- Company will bulk up or exit businesses growing too slowly
- CEO Lard Friese discusses company's plans in London interview
NN Group NV, the Dutch insurer and asset manager spun out of ING Groep NV, is ready to expand and will consider acquisitions amid speculation that it could seek to acquire Delta Lloyd NV. Delta Lloyd’s shares soared.
“If we feel that we don’t have the scale or that we don’t get there fast enough on our own organic pace, then we would need to look at either bulking up or exiting” some of the company’s businesses, NN Chief Executive Officer Lard Friese said in an interview in London on Wednesday. The company will be “adding where we think it’s opportune,” he said.
Friese declined to comment specifically on Delta Lloyd, the insurer whose shares have jumped almost 10 percent since Rabobank Groep analyst Cor Kluis said Tuesday that the company would be a good acquisition for NN. He also declined to specify what business segments or geographical regions NN is examining.
“NN will be very selective in their acquisitions,” Joost van Beek, an analyst at Theodoor Gilissen Bankiers NV, said by phone. “They’re building an excellent track record with their current businesses.” Van Beek has a hold rating on NN and Delta Lloyd.
Delta Lloyd rose as much as 7.2 percent to 8.09 euros in Amsterdam trading, the highest since Oct. 13. NN fell as much as 1.4 percent and were down 1.2 percent at 32.98 euros at 10:26 a.m.
Delta Lloyd could enhance NN’s free cash flow per share “by double digits,” Rabobank’s Kluis said. Shares of Delta Lloyd, which has a market value of about 1.7 billion euros ($1.8 billion), have tumbled this year on concern it needs to bolster capital to comply with stiffer Solvency II regulations.
“We will make our cash available for distribution to shareholders, unless we have a corporate opportunity that presents itself,” Friese said.

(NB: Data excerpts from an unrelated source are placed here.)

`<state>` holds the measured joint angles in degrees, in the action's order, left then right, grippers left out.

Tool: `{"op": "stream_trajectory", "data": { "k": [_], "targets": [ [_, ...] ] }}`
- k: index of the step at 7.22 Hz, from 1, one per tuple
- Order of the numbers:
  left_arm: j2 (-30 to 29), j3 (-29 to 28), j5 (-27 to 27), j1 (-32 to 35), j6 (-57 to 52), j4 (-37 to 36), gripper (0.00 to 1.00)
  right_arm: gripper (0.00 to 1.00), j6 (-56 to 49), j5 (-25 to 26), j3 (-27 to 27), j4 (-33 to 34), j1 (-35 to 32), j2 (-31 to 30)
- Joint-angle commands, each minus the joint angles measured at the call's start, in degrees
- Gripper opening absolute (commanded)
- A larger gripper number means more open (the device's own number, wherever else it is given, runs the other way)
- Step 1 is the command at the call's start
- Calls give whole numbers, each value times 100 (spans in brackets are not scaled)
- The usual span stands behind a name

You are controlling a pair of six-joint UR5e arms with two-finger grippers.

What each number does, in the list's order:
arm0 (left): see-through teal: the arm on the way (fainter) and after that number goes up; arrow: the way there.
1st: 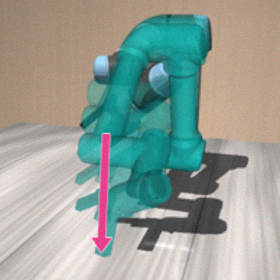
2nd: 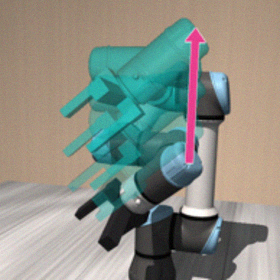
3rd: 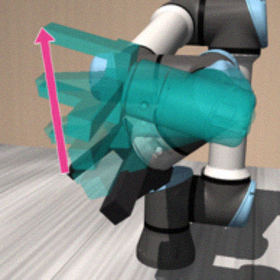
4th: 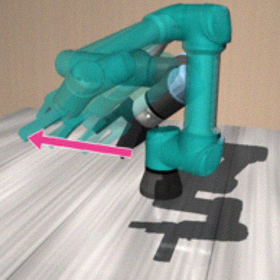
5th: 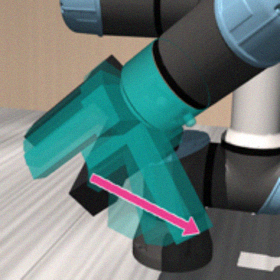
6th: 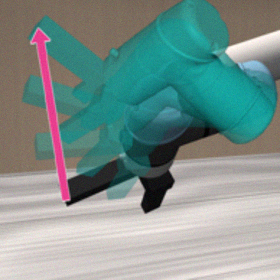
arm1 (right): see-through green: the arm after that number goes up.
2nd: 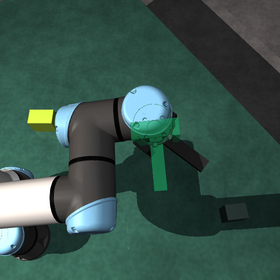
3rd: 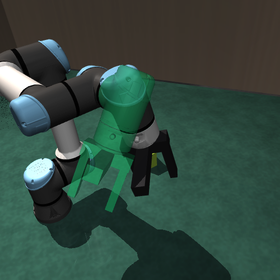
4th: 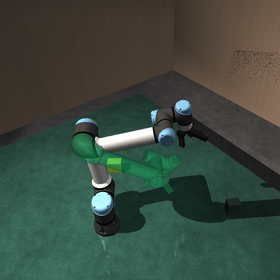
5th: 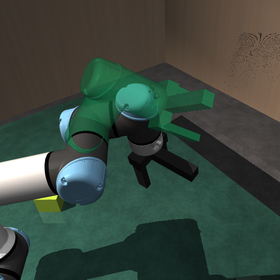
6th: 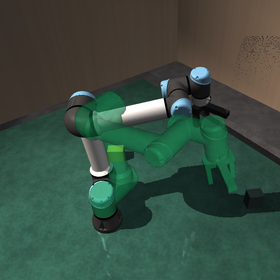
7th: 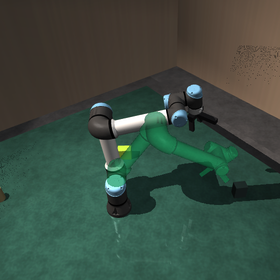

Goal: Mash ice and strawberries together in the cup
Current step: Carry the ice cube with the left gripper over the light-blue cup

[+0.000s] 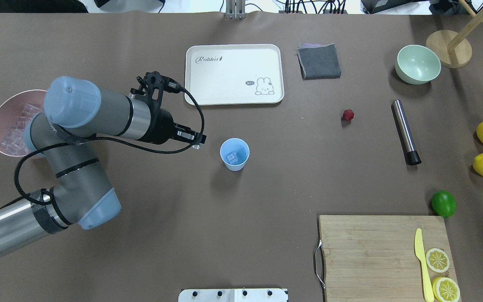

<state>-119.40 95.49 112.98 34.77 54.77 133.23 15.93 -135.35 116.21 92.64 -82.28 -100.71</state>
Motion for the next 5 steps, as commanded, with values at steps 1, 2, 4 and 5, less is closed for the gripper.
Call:
{"op": "stream_trajectory", "data": {
  "k": [1,2,4,5],
  "targets": [
    [-336,-143,-625,-443,218,-51,0,100,7,9,15,0,1,7],
    [-486,-284,-871,-558,236,-60,0,100,7,9,15,0,1,34],
    [-767,-644,-1023,-568,236,-43,0,100,7,9,24,0,1,69],
    [-778,-681,-1023,-559,236,-34,0,100,16,9,41,0,1,69]
  ]
}}
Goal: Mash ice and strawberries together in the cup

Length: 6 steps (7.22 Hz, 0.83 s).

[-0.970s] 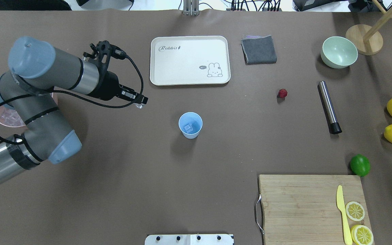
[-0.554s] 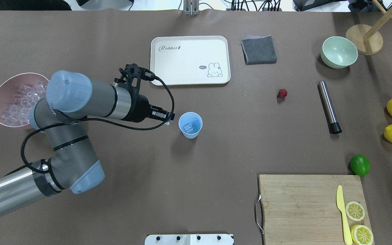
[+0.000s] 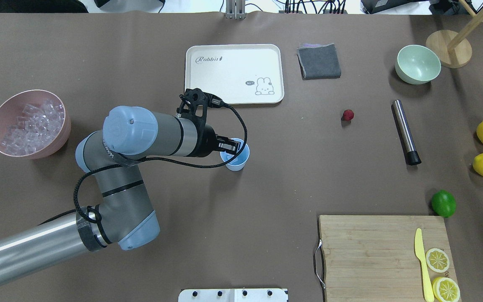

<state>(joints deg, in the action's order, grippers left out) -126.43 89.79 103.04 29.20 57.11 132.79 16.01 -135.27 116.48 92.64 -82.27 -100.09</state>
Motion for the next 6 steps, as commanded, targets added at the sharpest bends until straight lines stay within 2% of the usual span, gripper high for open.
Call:
{"op": "stream_trajectory", "data": {
  "k": [1,3,4,5,6],
  "targets": [
    [-83,-110,-39,-10,10,36,0,100,7,0,15,0,0,15],
    [-31,-75,-21,-10,37,71,0,100,7,0,15,0,0,59],
    [-22,-93,-30,-10,19,71,78,100,7,0,15,0,0,59],
    [-13,-93,-30,-10,2,71,93,100,7,0,15,0,0,51],
    [-13,-84,-30,-2,-16,71,96,100,7,-9,41,0,0,33]
  ]
}}
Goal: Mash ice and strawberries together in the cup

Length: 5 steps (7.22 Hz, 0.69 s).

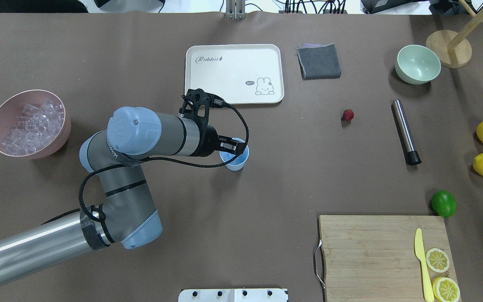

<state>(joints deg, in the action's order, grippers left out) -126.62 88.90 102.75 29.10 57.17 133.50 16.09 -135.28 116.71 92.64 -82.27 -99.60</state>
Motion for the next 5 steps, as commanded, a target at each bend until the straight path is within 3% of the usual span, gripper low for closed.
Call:
{"op": "stream_trajectory", "data": {
  "k": [1,2,4,5],
  "targets": [
    [-3,39,25,103,-30,-8,96,100,0,-7,36,9,0,-42],
    [58,48,130,409,-187,-8,96,100,0,-16,10,9,0,-42],
    [478,205,1119,1050,-758,1,96,100,9,-155,9,9,0,-42],
    [663,285,1307,1228,-986,1,96,100,9,-217,-8,9,0,-25]
  ]
}}
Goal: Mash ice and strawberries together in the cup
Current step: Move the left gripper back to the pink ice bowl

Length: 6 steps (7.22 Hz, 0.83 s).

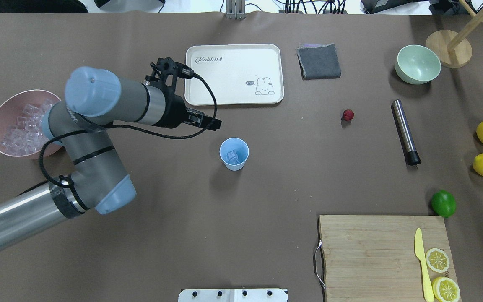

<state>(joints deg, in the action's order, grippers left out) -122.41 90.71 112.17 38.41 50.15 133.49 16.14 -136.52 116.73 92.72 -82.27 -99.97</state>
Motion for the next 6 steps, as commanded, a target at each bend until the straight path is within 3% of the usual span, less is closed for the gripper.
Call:
{"op": "stream_trajectory", "data": {
  "k": [1,6],
  "targets": [
    [366,131,523,499,-530,1,96,100,3,-94,-36,9,26,13],
    [1586,96,2157,2132,-2874,-43,96,100,3,-147,-54,0,35,-5]
  ]
}}
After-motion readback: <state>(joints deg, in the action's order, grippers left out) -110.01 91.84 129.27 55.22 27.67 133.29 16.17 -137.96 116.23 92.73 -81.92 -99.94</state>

NN’s shares have risen more than 60 percent since The Hague-based insurer’s initial public offering in July 2014 and are up more than 30 percent this year. ING, the biggest Dutch financial services company, was forced to divest NN as part of a restructuring imposed by European regulators following the company’s 2008 bailout. ING still owns more than 25 percent of NN.
The company operates in more than 18 countries, with a history dating back 170 years, according to its website. The Netherlands, life insurance in Japan, European general insurance and asset management are NN’s largest business units. The company announced last week that it’s looking to trim costs in the Netherlands by 15 percent through 2018, and will cut jobs as part of that process.
“It will inevitably and unfortunately involve labor costs, but we’ll try to navigate through that thoughtfully in the next three years,” Friese said.